LAMP reactions amplifying the cytochrome oxidase subunit I gene demonstrated high sensitivity when a single purified D. immitis microfilaria was detected. Importantly, the robustness of the LAMP reaction was revealed upon identification of an infected mosquito carrying just a single parasite, a level easily overlooked using conventional microscopic analysis.

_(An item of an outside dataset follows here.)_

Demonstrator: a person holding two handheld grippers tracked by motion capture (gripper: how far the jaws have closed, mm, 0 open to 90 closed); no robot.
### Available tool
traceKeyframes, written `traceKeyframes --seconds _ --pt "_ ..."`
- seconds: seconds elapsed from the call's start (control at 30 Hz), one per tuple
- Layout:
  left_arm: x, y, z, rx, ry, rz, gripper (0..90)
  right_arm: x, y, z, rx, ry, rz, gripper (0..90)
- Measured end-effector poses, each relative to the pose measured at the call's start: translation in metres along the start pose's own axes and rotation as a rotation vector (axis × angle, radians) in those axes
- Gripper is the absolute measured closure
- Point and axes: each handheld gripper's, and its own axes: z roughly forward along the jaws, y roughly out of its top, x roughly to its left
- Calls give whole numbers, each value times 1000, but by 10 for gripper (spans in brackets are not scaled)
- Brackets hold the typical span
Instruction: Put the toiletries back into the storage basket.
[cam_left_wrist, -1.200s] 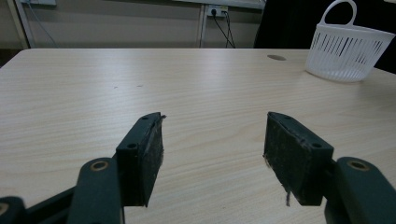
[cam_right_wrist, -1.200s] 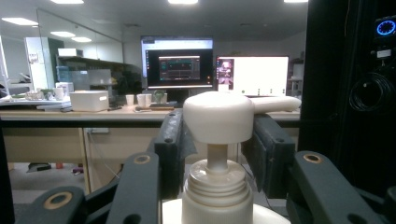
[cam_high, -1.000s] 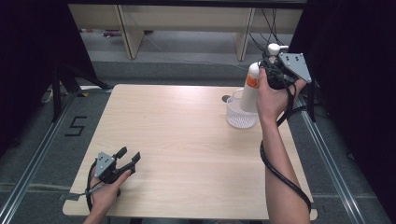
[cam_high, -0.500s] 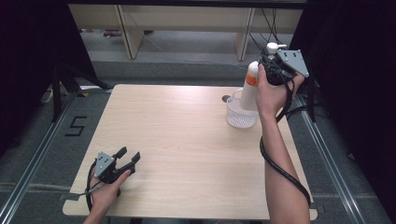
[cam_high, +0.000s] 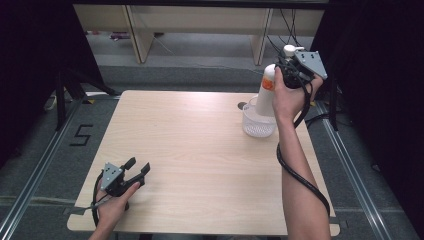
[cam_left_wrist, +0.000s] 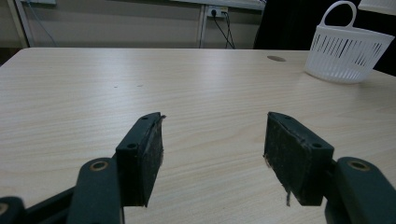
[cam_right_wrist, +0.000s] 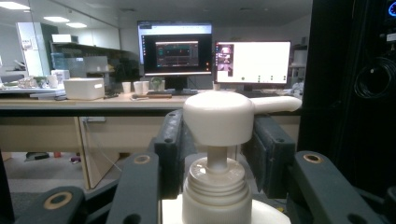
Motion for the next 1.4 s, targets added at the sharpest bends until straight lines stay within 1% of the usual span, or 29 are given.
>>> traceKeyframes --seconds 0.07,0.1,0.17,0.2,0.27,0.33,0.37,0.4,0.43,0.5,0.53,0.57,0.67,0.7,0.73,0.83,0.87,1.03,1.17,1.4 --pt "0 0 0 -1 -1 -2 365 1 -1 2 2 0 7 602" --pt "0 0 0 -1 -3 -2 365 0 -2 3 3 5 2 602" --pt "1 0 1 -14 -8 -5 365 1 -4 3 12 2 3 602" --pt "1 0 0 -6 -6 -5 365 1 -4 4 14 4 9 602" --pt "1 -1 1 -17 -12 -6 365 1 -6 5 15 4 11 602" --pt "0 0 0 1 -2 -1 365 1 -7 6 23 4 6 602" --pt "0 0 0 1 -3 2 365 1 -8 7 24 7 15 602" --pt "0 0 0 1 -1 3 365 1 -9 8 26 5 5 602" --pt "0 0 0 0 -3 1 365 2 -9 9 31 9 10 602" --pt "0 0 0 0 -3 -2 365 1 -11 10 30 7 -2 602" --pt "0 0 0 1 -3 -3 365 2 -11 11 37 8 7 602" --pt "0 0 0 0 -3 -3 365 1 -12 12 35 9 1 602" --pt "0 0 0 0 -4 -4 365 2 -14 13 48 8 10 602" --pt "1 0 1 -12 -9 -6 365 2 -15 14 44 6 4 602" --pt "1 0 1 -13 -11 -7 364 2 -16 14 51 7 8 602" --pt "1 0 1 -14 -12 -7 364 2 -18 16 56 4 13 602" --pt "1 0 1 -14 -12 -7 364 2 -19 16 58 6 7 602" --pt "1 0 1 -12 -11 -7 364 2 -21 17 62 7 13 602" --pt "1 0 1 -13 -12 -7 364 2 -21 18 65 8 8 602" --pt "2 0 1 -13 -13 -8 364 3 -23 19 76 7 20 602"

Furthermore, successful detection of D. immitis in wild-caught mosquitoes demonstrated its applicability to field surveys.

Conclusion

Due to its simplicity, sensitivity, and reliability, LAMP is suggested as an appropriate diagnostic method for routine diagnosis of mosquito vectors carrying filarial parasites. This method can be applied to the survey of not only canine filariasis but also lymphatic filariasis, another major public health problem. Therefore, this method offers great promise as a useful diagnostic method for filarial parasite detection in endemic filariasis regions.